Top of THE DATA

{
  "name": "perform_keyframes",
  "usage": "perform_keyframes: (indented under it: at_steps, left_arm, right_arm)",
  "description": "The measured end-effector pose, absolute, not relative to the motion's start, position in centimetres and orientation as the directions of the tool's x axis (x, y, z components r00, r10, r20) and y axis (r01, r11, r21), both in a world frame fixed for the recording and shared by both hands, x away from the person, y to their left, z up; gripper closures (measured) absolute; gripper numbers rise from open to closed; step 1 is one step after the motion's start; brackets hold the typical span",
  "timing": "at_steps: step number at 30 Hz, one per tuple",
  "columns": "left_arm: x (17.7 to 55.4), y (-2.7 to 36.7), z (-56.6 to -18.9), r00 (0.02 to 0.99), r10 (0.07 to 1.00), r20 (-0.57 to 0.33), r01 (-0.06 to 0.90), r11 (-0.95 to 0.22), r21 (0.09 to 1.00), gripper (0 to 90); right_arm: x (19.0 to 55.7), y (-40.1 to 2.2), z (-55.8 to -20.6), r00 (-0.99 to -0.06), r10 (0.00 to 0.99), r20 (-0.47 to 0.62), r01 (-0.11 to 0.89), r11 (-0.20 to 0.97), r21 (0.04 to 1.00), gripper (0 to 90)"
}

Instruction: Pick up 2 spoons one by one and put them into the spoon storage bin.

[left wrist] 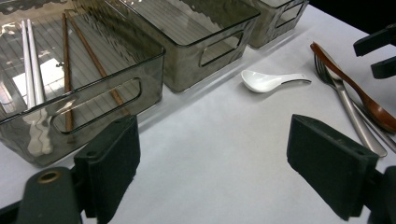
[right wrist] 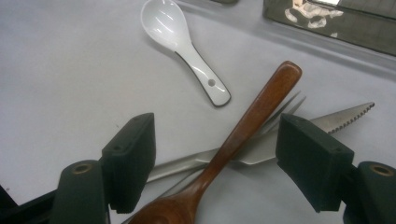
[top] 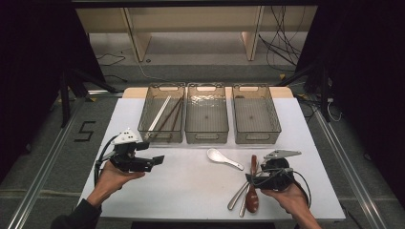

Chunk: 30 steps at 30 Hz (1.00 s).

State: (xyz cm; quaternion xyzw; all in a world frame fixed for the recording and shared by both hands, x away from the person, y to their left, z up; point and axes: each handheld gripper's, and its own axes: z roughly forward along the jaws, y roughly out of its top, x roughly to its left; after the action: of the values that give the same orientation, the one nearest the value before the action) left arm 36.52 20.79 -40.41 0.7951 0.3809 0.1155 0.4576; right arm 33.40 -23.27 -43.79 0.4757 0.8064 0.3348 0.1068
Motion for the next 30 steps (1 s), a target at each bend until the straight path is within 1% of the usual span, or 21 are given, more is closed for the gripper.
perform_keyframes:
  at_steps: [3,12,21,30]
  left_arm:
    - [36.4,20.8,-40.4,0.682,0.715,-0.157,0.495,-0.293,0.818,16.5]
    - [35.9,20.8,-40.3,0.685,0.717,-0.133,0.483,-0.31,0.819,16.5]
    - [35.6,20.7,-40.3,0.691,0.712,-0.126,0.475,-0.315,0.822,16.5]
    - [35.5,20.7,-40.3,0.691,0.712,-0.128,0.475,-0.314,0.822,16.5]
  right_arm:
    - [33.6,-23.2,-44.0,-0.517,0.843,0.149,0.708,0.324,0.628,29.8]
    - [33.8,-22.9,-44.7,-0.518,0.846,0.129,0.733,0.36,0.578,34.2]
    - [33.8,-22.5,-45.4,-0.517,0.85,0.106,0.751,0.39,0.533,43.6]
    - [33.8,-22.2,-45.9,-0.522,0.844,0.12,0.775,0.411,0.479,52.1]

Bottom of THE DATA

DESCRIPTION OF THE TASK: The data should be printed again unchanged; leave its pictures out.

FINISHED TASK:
{
  "name": "perform_keyframes",
  "usage": "perform_keyframes: (indented under it: at_steps, left_arm, right_arm)",
  "description": "The measured end-effector pose, absolute, not relative to the motion's start, position in centimetres and orientation as the directions of the tool's x axis (x, y, z components r00, r10, r20) and y axis (r01, r11, r21), both in a world frame fixed for the recording and shared by both hands, x away from the person, y to their left, z up; gripper closures (measured) absolute; gripper numbers rise from open to closed; step 1 is one step after the motion's start; brackets hold the typical span",
  "timing": "at_steps: step number at 30 Hz, one per tuple",
  "columns": "left_arm: x (17.7 to 55.4), y (-2.7 to 36.7), z (-56.6 to -18.9), r00 (0.02 to 0.99), r10 (0.07 to 1.00), r20 (-0.57 to 0.33), r01 (-0.06 to 0.90), r11 (-0.95 to 0.22), r21 (0.09 to 1.00), gripper (0 to 90); right_arm: x (19.0 to 55.7), y (-40.1 to 2.2), z (-55.8 to -20.6), r00 (-0.99 to -0.06), r10 (0.00 to 0.99), r20 (-0.47 to 0.62), r01 (-0.11 to 0.89), r11 (-0.20 to 0.97), r21 (0.04 to 1.00), gripper (0 to 90)"
}

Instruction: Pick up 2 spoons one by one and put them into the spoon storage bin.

[left wrist] 
[right wrist] 
[top] 

Chunk: 30 steps at 30 Hz (1.00 s).

State: (xyz cm; quaternion xyzw; all in a world frame fixed for the recording and shared by both hands, x away from the person, y to their left, z up; point and axes: each handheld gripper's, and its own axes: z roughly forward along the jaws, y roughly out of its top, x roughly to its left; after the action: of the values that give the same orientation, the one nearest the value before the action) left arm 36.52 20.79 -40.41 0.7951 0.3809 0.1155 0.4576; right arm 33.40 -23.27 -43.79 0.4757 0.8064 0.3348 0.1068
Motion for the next 30 steps (1 s), a target at each bend until the straight path is within 1% of the usual span, or 21 are given, more is closed for the gripper.
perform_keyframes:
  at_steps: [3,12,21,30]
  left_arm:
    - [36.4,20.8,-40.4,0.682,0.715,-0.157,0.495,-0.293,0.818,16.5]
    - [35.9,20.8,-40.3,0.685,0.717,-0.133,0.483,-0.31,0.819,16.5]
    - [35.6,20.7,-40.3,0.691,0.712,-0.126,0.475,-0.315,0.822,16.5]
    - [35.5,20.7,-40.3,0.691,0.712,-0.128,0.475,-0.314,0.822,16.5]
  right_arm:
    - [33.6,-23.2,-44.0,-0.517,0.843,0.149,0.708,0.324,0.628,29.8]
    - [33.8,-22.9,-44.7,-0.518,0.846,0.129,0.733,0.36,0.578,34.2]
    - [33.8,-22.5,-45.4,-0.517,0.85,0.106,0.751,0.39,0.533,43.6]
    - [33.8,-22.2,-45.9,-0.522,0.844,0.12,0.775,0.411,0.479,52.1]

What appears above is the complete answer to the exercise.